Recently we were confronted with a tough decision, one that from the outside doesn’t seem major but hidden below was a whole world of meaning. The class the kids were enrolled in was technically for kids ages 1-2. The next level up was 2-3. By all means, we should move our kids to the next level. Perhaps we should have moved them a while ago.

But the thing is, we kind of have the run of the class. It’s unorganized, the kids can run and play, and we—the moms and grandmas—can sit back and talk, knowing that the kids are safe and having fun. There’s a course set up for various activities, but rarely do we actually guide our kids through it. We’d much rather just let them be. Actually, when a new instructor came in and tried to get the class organized, we kind of wore her down until she stopped trying. Now, she sits down and talks with us while the kids do their thing.
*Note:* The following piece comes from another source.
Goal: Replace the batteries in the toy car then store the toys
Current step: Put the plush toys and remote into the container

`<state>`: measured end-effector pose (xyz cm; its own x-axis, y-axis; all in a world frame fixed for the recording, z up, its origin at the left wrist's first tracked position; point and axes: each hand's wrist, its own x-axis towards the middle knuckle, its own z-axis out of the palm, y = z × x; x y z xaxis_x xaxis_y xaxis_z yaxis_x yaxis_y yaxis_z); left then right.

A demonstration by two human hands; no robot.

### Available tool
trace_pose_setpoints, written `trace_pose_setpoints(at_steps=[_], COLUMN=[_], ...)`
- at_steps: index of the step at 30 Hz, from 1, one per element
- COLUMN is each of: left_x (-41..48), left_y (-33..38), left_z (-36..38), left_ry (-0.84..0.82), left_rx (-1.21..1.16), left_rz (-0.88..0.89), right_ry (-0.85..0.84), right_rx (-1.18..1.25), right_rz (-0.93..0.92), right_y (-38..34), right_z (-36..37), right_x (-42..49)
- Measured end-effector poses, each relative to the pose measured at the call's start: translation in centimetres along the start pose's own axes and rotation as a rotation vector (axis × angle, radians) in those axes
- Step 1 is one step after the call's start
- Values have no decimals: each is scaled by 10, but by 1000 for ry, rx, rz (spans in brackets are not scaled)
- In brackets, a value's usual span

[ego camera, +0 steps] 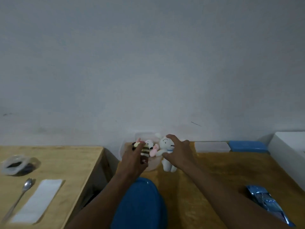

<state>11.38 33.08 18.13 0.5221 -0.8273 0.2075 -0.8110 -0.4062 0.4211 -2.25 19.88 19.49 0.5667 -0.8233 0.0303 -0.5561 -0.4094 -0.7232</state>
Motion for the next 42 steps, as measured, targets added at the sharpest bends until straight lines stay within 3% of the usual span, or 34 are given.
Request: trace_pose_setpoints(at_steps=[6,14,19,25,29,42], left_x=[62,109,122,128,129,123], left_y=[-62,-110,-115,-124,-126,-127], left_z=[-23,1,29,47,50,49], left_ry=[-48,-170,-315,-454,-496,-474], left_rx=[8,-50,-34,-16,-59,-35], left_rz=[27,27,7,-27,-26,23], right_ry=[68,46,-27,-249,-321,-302], right_rx=[-4,-102,-170,-224,-249,-265], right_rz=[15,87,140,196,229,153], right_y=[-50,-49,-27,-6,1,8], right_z=[43,99,125,144,158,162], right_x=[52,101,119,125,129,126])
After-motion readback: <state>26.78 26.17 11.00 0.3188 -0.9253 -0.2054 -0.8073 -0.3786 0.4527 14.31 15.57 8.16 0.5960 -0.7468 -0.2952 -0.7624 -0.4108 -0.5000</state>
The class was coming to an end and we had to make a decision: move on to the next level or hold the kids back. In my heart of hearts I knew that the kids were ready, all of them. They just needed our help and guidance and before we knew it, they would follow along the course and still be having a blast.
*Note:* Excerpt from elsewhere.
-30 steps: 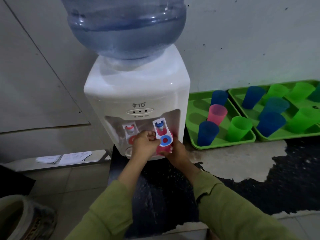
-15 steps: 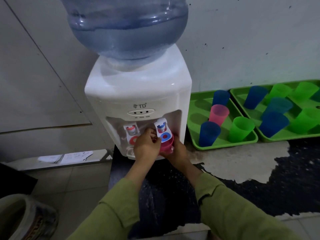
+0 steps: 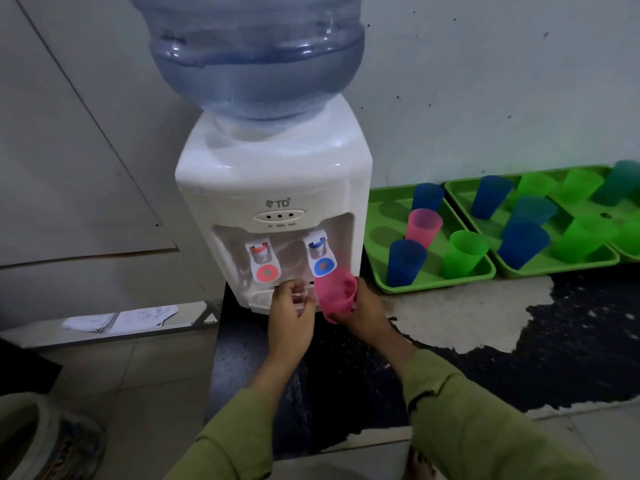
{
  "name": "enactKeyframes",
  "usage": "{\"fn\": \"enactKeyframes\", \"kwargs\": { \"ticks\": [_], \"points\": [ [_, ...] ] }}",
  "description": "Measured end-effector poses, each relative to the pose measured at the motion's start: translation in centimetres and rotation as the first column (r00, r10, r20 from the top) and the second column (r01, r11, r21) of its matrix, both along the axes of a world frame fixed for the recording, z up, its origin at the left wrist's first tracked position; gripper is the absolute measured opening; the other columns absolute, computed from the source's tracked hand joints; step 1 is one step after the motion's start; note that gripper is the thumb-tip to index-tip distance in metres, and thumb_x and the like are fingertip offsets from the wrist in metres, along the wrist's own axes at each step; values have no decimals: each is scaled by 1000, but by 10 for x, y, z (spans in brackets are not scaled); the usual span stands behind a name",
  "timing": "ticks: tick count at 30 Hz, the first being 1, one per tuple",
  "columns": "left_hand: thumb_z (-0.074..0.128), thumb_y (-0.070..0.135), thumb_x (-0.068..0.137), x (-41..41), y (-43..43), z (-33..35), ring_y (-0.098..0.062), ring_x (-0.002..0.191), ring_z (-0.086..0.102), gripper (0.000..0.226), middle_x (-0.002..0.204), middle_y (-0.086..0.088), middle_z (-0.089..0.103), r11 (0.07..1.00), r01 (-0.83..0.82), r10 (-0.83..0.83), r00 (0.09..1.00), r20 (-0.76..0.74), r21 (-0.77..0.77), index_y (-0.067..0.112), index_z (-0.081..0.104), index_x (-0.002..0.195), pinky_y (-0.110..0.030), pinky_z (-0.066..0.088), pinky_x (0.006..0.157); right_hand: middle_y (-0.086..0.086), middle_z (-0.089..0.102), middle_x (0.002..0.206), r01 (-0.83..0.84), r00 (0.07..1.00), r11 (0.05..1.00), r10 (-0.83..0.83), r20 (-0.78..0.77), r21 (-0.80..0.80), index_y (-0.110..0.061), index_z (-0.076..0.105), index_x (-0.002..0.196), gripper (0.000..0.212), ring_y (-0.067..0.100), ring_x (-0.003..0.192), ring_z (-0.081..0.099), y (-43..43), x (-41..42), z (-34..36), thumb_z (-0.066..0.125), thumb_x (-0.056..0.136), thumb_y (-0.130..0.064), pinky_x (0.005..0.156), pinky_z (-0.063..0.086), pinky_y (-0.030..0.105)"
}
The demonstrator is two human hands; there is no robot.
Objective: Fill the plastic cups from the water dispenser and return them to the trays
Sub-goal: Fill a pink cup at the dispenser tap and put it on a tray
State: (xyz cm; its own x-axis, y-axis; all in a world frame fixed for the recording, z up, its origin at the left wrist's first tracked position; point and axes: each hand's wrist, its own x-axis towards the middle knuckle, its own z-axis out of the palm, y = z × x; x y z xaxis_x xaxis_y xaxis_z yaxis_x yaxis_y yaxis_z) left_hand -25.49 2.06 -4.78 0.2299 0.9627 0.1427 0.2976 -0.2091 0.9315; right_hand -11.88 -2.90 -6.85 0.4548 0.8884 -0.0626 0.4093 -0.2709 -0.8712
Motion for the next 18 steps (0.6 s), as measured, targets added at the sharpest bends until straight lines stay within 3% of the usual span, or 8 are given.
{"fn": "enactKeyframes", "kwargs": {
  "ticks": [4,7,9,11,15,16,18],
  "points": [
    [59,12,86,4,-7,-8,-4,89,58,19,105,2,59,999,30,-31,999,-26,-45,20,53,102,-10,44,68,8,62,111,19,1000,1000,-19,-8,0,-10,49,119,64,23,98,61,-13,5,4,81,64,-21,80,55,37],
    [59,12,87,15,-14,-13,-6,90,58,20,106,1,60,997,51,-54,997,-52,-53,17,54,105,-9,42,71,11,63,104,59,997,998,-57,-43,38,-19,49,106,52,10,82,64,-25,17,8,81,65,-15,65,52,13],
    [59,12,87,24,-19,-17,-11,93,59,19,106,-1,60,996,75,-78,995,-66,-43,13,55,105,-10,41,76,4,63,102,87,996,995,-85,-36,57,-22,49,110,57,8,82,63,-30,28,16,83,64,-18,62,46,7],
    [60,10,86,37,-24,-21,-15,94,59,19,107,-5,61,994,102,-105,992,-76,-39,9,56,105,-17,42,80,-5,58,102,104,994,991,-106,21,84,-17,48,116,67,11,88,58,-33,41,27,85,60,-23,67,45,8],
    [59,13,86,71,-25,-25,-7,85,57,17,107,-7,58,978,181,-192,975,-116,-101,14,53,101,-5,41,70,0,56,105,126,983,978,-145,114,165,-10,46,119,72,15,94,55,-29,73,52,85,59,-22,80,51,28],
    [59,12,86,79,-24,-26,-8,86,57,17,109,-8,56,971,209,-223,967,-122,-118,15,52,102,-7,43,72,1,55,105,126,982,975,-149,118,185,-9,45,121,74,15,95,55,-26,82,59,85,59,-20,80,50,25],
    [57,6,85,97,-21,-27,-16,95,58,23,115,-12,54,961,245,-263,955,-141,-132,11,52,107,-27,49,84,-1,53,104,132,983,967,-156,101,217,-9,44,122,75,15,95,54,-20,101,70,85,60,-18,74,45,14]
  ]
}}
Even though this may seem like a small decision, it really is much larger than it appears. It’s about more than moving from one class to the next. It’s about learning to let our kids grow up. It’s about guiding them to experience new things. It’s about holding their hands on new adventures and knowing when to let go.

Spider's web

I view motherhood as a big spider web with our kid(s) right at the very center. When they are born we are attached to them in every way possible. We are responsible for feeding them and clothing them. For changing diapers, bathing them, and keeping them clean. But as time goes on, our responsibilities change, lessen even. They learn how to feed themselves, and a strand of the web falls away. They learn how to dress themselves {most days} and two more strands disappear. They are potty trained and even stay dry overnight. More strands drift away in the wind. Slowly over years and years the spider web loses its strength. But an amazing thing happens: the spider, our kids, grow stronger. They learn how to live apart from us, in baby steps. And it’s amazing.

Our job, as mothers, fathers, grandparents, caregivers, whoever, is to hold on to our kids with all of our might, but to also realize when it’s time to let go and let them grow. In the end, we did decide to move our kids up to the next level of gymnastics class, and I’m so glad that we did {because honestly, if everyone wanted to stay behind, I probably would have moved my son to the next level anyway}. I know in my heart of hearts that they were all ready, they just need a little guidance from us. They need to know that we have faith that they will succeed. In the next class. In the next stage of life. Even as our hold gets weaker and weaker, they know that we are here for them, giving them the push they need but also offering solid ground when they fall.

Parenthood is hard. Don’t let anyone tell you differently. But watching your kid(s) grow and become his or her own person, there’s just nothing else on earth like it.

One thought on “Guest Post: More Than Meets the Eye

  1. What a beautiful post. As a mother who held her daughters close but has had to let them both fly away to another state this tugged at my heart. I must say that I am so proud of them and me! While I would love to have them live in the same state (or, ahem, town or even neighborhood) I know that by moving away they have grown by leaps and bounds. They are much more independent than they would have been if they had stayed physically close.

    Congratulations on being so insightful at your son's young age. He will be blessed having a mother who will encourage him to grow.